Search code examples
python-3.xregexpython-re

Python reformatting strings based on contents


In a pandas dataframe I have rows with contents in the following format:

1) abc123-Target 4-ufs
2) abc123-target4-ufs
3) geo.4
4) j123T4

All of these should be simply: target 4

So far my cleaning procedure is as follows:

df["point_id"] = df["point_id"].str.lower()
df["point_id"] = df['point_id'].str.replace('^.*?(?=target)', '')

This returns:

1) target 4-ufs
2) target4-ufs
3) geo.14
4) geo.2
5) j123T4

What I believe I need is:

a. Remove anything after the last number in the string, this solves 1
b. If 'target' does not have a space after it add a space, this with the above solves 2
c. If the string ends in a point and a number of any length remove everything before the point (incl. point) and replace with 'target ', this solves 3 and 4
d.
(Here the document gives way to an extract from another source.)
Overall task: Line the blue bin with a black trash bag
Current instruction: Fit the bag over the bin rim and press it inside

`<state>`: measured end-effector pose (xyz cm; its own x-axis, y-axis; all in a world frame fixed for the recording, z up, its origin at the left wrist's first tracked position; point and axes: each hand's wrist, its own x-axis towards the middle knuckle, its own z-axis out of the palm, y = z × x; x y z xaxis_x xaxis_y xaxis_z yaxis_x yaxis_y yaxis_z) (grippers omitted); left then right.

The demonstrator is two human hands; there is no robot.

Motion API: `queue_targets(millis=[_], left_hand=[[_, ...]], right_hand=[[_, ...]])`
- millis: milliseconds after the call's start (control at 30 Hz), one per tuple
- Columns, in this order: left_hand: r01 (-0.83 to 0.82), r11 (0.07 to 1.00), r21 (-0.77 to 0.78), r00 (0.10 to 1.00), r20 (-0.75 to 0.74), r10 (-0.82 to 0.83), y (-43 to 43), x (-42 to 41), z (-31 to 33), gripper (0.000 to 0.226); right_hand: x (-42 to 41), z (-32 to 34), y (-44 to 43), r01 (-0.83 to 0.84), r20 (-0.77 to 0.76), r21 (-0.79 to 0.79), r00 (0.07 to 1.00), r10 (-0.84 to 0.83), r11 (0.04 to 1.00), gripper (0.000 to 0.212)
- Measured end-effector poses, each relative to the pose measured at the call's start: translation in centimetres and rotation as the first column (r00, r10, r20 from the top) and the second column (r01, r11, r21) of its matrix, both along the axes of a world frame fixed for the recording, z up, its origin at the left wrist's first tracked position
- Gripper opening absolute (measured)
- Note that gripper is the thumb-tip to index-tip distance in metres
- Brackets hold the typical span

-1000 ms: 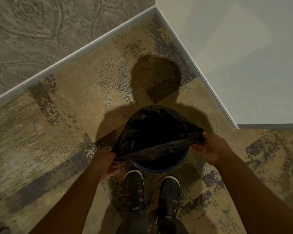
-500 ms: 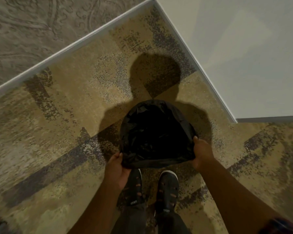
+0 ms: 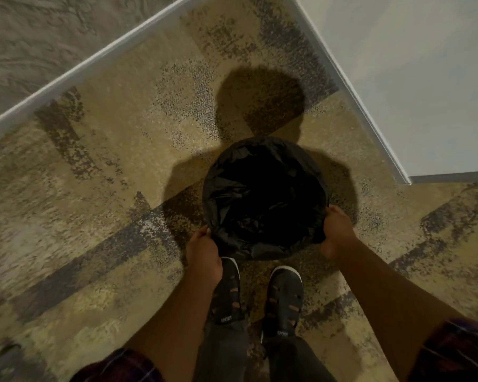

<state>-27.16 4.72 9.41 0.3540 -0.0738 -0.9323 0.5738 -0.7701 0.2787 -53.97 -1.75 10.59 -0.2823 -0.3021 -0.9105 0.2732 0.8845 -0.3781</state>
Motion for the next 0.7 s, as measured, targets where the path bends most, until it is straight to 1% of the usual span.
queue_targets(millis=[67, 167, 200, 233, 267, 300, 333, 367, 400, 433, 467, 500, 533, 567, 600, 633, 667, 700], left_hand=[[0.012, 1.000, 0.014, 1.000, 0.006, -0.012, -0.3, -0.1, -0.1, 0.039], [0.011, 1.000, -0.014, 1.000, 0.003, -0.011, -1.2, -0.1, 0.2, 0.037], [0.011, 1.000, -0.014, 0.999, 0.038, -0.011, -1.6, 0.0, 0.7, 0.035], [0.054, 0.999, 0.002, 0.989, 0.138, -0.054, -1.9, 0.2, 1.4, 0.034], [0.146, 0.988, 0.045, 0.940, 0.304, -0.153, -2.1, 0.5, 2.3, 0.035], [0.253, 0.962, 0.106, 0.828, 0.490, -0.272, -2.2, 0.9, 3.2, 0.034], [0.353, 0.924, 0.145, 0.667, 0.653, -0.358, -2.2, 1.2, 4.5, 0.033], [0.463, 0.875, 0.142, 0.499, 0.774, -0.390, -2.3, 1.3, 5.8, 0.030], [0.594, 0.798, 0.104, 0.355, 0.856, -0.376, -2.5, 1.2, 6.9, 0.025], [0.737, 0.673, 0.065, 0.243, 0.903, -0.354, -2.7, 0.7, 7.5, 0.020], [0.857, 0.512, 0.054, 0.152, 0.924, -0.352, -3.0, 0.0, 7.9, 0.016], [0.939, 0.336, 0.072, 0.062, 0.926, -0.373, -3.5, -1.0, 8.0, 0.016], [0.982, 0.154, 0.107, -0.035, 0.911, -0.411, -4.1, -2.0, 7.9, 0.018], [0.990, -0.028, 0.141, -0.139, 0.882, -0.451, -4.7, -2.9, 7.7, 0.021], [0.969, -0.187, 0.165, -0.237, 0.837, -0.492, -5.2, -3.6, 7.2, 0.024], [0.931, -0.312, 0.187, -0.334, 0.779, -0.530, -5.7, -4.0, 6.7, 0.028], [0.884, -0.407, 0.227, -0.437, 0.709, -0.553, -6.2, -4.2, 6.0, 0.032], [0.831, -0.477, 0.286, -0.536, 0.639, -0.551, -6.6, -4.3, 5.4, 0.037]], right_hand=[[0.1, -0.3, -0.1, 0.029, -0.010, -0.008, 1.000, -0.029, 1.000, 0.020], [0.5, -0.4, -0.5, 0.043, -0.031, -0.016, 0.999, -0.043, 0.999, 0.020], [0.6, -0.3, -0.7, 0.042, -0.075, -0.021, 0.996, -0.043, 0.999, 0.020], [0.6, -0.1, -1.0, 0.011, -0.182, -0.031, 0.983, -0.016, 0.999, 0.020], [0.3, 0.5, -1.3, -0.052, -0.355, -0.040, 0.934, 0.035, 0.998, 0.018], [0.1, 1.2, -1.6, -0.118, -0.543, -0.056, 0.837, 0.068, 0.991, 0.017], [-0.1, 2.4, -1.9, -0.176, -0.682, -0.117, 0.730, 0.050, 0.977, 0.017], [0.0, 3.6, -2.1, -0.240, -0.750, -0.220, 0.661, -0.007, 0.945, 0.020], [0.5, 4.7, -2.3, -0.324, -0.773, -0.333, 0.631, -0.061, 0.885, 0.022], [1.3, 5.7, -2.5, -0.416, -0.778, -0.418, 0.623, -0.082, 0.808, 0.023], [2.3, 6.7, -2.6, -0.497, -0.783, -0.461, 0.617, -0.073, 0.735, 0.025], [3.3, 7.5, -2.7, -0.566, -0.802, -0.464, 0.596, -0.051, 0.681, 0.029], [4.1, 8.2, -2.8, -0.623, -0.836, -0.437, 0.548, -0.037, 0.649, 0.035], [4.7, 8.8, -3.2, -0.670, -0.880, -0.386, 0.473, -0.037, 0.634, 0.040], [5.1, 9.5, -3.7, -0.710, -0.921, -0.331, 0.387, -0.048, 0.622, 0.042], [5.4, 10.0, -4.1, -0.752, -0.944, -0.296, 0.325, -0.060, 0.589, 0.040], [5.8, 10.4, -4.5, -0.799, -0.949, -0.294, 0.310, -0.059, 0.524, 0.034], [6.3, 10.5, -4.8, -0.840, -0.938, -0.323, 0.345, -0.030, 0.435, 0.026]])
If the string ends with a 't' followed by a number of any length remove everything before 't' and replace with 'target ', this solves 5

I'm looking at regex and re but the following is not having effect (add space before the last number)

df["point_id"] = re.sub(r'\D+$', '', df["point_id"])

Solution

  • Reading the rules, you might use 2 capture groups and check for the group values:

    \btarget\s*(\d+)|.*[t.](\d+)$
    
    • \btarget\s*(\d+) Match target, optional whitespace chars and capture 1+ digits in group 1
    • | Or
    • .*[t.] Match 0+ characters followed by either t or a .
    • (\d+)$ Capture 1+ digits in group 2 at the end of the string

    Regex demo | Python demo

    Python example:

    import re
    import pandas as pd
    
    pattern = r"\btarget\s*(\d+)|.*[t.](\d+)$"
    strings = [
        "abc123-Target 4-ufs",
        "abc123-target4-ufs",
        "geo.4",
        "j123T4"
    ]
    
    df = pd.DataFrame(strings, columns=["point_id"])
    
    def change(s):
        m = re.search(pattern, s, re.IGNORECASE)
        return "target " + (m.group(2) if m.group(2) else m.group(1))
    
    df["point_id"] = df["point_id"].apply(change)
    print(df)
    

    Output

       point_id
    0  target 4
    1  target 4
    2  target 4
    3  target 4